Segment Open

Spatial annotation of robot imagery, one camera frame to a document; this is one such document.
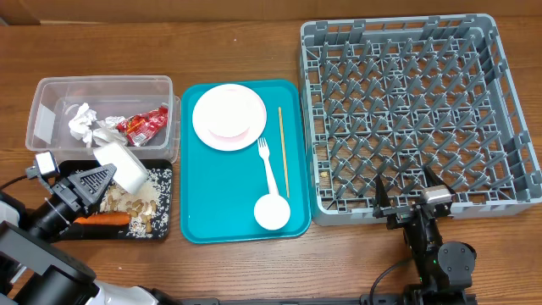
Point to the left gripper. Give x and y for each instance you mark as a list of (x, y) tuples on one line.
[(71, 188)]

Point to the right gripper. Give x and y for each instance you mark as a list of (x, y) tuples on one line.
[(403, 213)]

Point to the grey dishwasher rack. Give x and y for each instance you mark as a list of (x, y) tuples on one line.
[(390, 96)]

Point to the wooden chopstick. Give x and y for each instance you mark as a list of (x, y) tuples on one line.
[(284, 155)]

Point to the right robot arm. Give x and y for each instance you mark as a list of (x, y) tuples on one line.
[(444, 268)]

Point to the large white tissue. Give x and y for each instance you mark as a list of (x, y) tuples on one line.
[(107, 132)]

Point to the white plastic fork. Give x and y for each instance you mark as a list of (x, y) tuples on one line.
[(264, 153)]

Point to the red snack wrapper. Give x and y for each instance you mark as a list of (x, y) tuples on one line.
[(139, 129)]

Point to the white bowl with nuts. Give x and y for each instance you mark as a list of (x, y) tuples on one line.
[(130, 173)]

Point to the clear plastic bin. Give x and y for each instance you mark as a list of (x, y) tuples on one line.
[(57, 100)]

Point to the teal plastic tray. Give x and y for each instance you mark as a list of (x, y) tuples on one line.
[(218, 190)]

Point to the pink white plate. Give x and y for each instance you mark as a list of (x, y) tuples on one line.
[(229, 117)]

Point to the black plastic tray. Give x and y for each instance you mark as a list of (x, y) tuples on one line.
[(161, 175)]

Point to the orange carrot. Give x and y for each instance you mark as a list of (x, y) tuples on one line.
[(115, 219)]

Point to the small white tissue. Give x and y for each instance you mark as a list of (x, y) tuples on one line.
[(80, 125)]

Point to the spilled rice and nuts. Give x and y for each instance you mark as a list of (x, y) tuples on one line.
[(116, 199)]

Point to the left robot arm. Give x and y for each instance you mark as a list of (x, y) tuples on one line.
[(33, 271)]

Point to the small white round cup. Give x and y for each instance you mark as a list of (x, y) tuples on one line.
[(272, 212)]

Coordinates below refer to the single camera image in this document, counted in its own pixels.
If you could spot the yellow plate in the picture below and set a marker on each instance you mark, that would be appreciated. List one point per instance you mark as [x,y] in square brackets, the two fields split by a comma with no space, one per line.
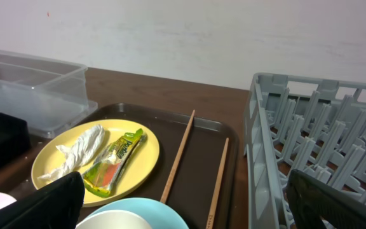
[139,166]

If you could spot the green snack wrapper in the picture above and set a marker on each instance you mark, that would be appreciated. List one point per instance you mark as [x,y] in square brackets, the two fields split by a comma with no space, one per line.
[101,178]

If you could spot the clear plastic waste bin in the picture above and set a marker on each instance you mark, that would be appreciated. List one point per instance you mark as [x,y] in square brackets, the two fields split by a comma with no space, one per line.
[50,95]

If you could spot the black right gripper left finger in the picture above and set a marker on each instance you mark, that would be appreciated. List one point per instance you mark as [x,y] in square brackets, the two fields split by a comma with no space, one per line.
[56,205]

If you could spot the wooden chopstick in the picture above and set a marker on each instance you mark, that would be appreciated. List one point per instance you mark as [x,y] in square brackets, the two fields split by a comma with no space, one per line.
[213,206]
[176,162]

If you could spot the light blue bowl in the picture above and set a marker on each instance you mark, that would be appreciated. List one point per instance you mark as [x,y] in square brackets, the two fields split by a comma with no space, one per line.
[158,215]

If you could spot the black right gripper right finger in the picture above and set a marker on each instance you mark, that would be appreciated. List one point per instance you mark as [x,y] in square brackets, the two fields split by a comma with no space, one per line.
[311,201]

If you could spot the grey dishwasher rack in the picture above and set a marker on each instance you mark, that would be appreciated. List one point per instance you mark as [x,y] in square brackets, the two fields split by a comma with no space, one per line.
[298,123]

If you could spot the dark brown serving tray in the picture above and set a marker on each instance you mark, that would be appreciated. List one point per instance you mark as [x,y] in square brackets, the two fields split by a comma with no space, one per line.
[193,186]

Segment Closed

* **Task details**
Would you retype each line above exactly and skip every image?

* **Response to this exercise**
Spatial annotation of robot imagery, one camera frame to a document; this is one such document.
Point to the left gripper. Give x and y for each instance you mark as a list of (x, y) tuples on one line.
[(71, 188)]

Point to the right gripper. Give x and y for each instance you mark as a list of (x, y) tuples on one line.
[(403, 213)]

Point to the grey dishwasher rack. Give x and y for each instance you mark as a list of (x, y) tuples on one line.
[(390, 96)]

Point to the wooden chopstick. Give x and y for each instance you mark as a list of (x, y) tuples on one line.
[(284, 155)]

Point to the right robot arm. Give x and y for each instance you mark as a list of (x, y) tuples on one line.
[(444, 268)]

Point to the large white tissue. Give x and y for each instance you mark as a list of (x, y) tuples on one line.
[(107, 132)]

Point to the white plastic fork. Give x and y for each instance you mark as a list of (x, y) tuples on one line.
[(264, 153)]

Point to the red snack wrapper. Give x and y for each instance you mark as a list of (x, y) tuples on one line.
[(139, 129)]

Point to the white bowl with nuts. Give x and y for each instance you mark as a list of (x, y) tuples on one line.
[(130, 173)]

Point to the clear plastic bin. Give x and y for each instance you mark as a list of (x, y) tuples on one line.
[(57, 100)]

Point to the teal plastic tray. Give x and y for each instance you mark as a list of (x, y) tuples on one line.
[(218, 190)]

Point to the pink white plate. Give x and y for each instance you mark as a list of (x, y) tuples on one line.
[(229, 117)]

Point to the black plastic tray. Give x and y for each instance you mark as a list of (x, y) tuples on one line.
[(161, 175)]

Point to the orange carrot. Give x and y for each instance you mark as a list of (x, y) tuples on one line.
[(115, 219)]

Point to the small white tissue. Give x and y for each instance you mark as a list of (x, y) tuples on one line.
[(80, 125)]

Point to the spilled rice and nuts. Give x and y for each instance you mark as a list of (x, y) tuples on one line.
[(116, 199)]

Point to the left robot arm. Give x and y for each instance you mark as a list of (x, y) tuples on one line.
[(33, 271)]

Point to the small white round cup. Give x and y for each instance you mark as a list of (x, y) tuples on one line.
[(272, 212)]

Coordinates below refer to the single camera image in this document, counted in its own pixels.
If you could spot the yellow plate in the picture below and set a marker on each instance you mark, that would be appreciated. List one point per instance you mark as [x,y] in square brackets, the two fields split by a comma with no space, one per line.
[139,166]

If you could spot the green snack wrapper in the picture above and set a marker on each instance you mark, that would be appreciated. List one point per instance you mark as [x,y] in square brackets, the two fields split by a comma with no space, one per line.
[101,178]

If you could spot the clear plastic waste bin in the picture above and set a marker on each instance you mark, that would be appreciated. List one point per instance you mark as [x,y] in square brackets, the two fields split by a comma with no space, one per line.
[50,95]

If you could spot the black right gripper left finger in the picture above and set a marker on each instance you mark, that would be appreciated. List one point per instance you mark as [x,y] in square brackets, the two fields split by a comma with no space, one per line.
[56,205]

If you could spot the wooden chopstick in the picture above and set a marker on each instance you mark, that would be appreciated. List one point per instance you mark as [x,y] in square brackets, the two fields split by a comma with no space, one per line.
[213,206]
[176,162]

If you could spot the light blue bowl in the picture above and set a marker on each instance you mark, that would be appreciated. List one point per instance you mark as [x,y] in square brackets, the two fields split by a comma with no space, one per line.
[158,215]

If you could spot the black right gripper right finger in the picture above and set a marker on each instance you mark, that would be appreciated. List one point per instance you mark as [x,y] in square brackets, the two fields split by a comma with no space, one per line.
[311,201]

If you could spot the grey dishwasher rack in the picture above and set a marker on each instance you mark, that would be appreciated. List one point per instance you mark as [x,y] in square brackets, the two fields split by a comma with no space, one per line.
[298,123]

If you could spot the dark brown serving tray in the picture above and set a marker on each instance you mark, that would be appreciated. List one point per instance you mark as [x,y] in square brackets, the two fields split by a comma with no space, one per line.
[193,186]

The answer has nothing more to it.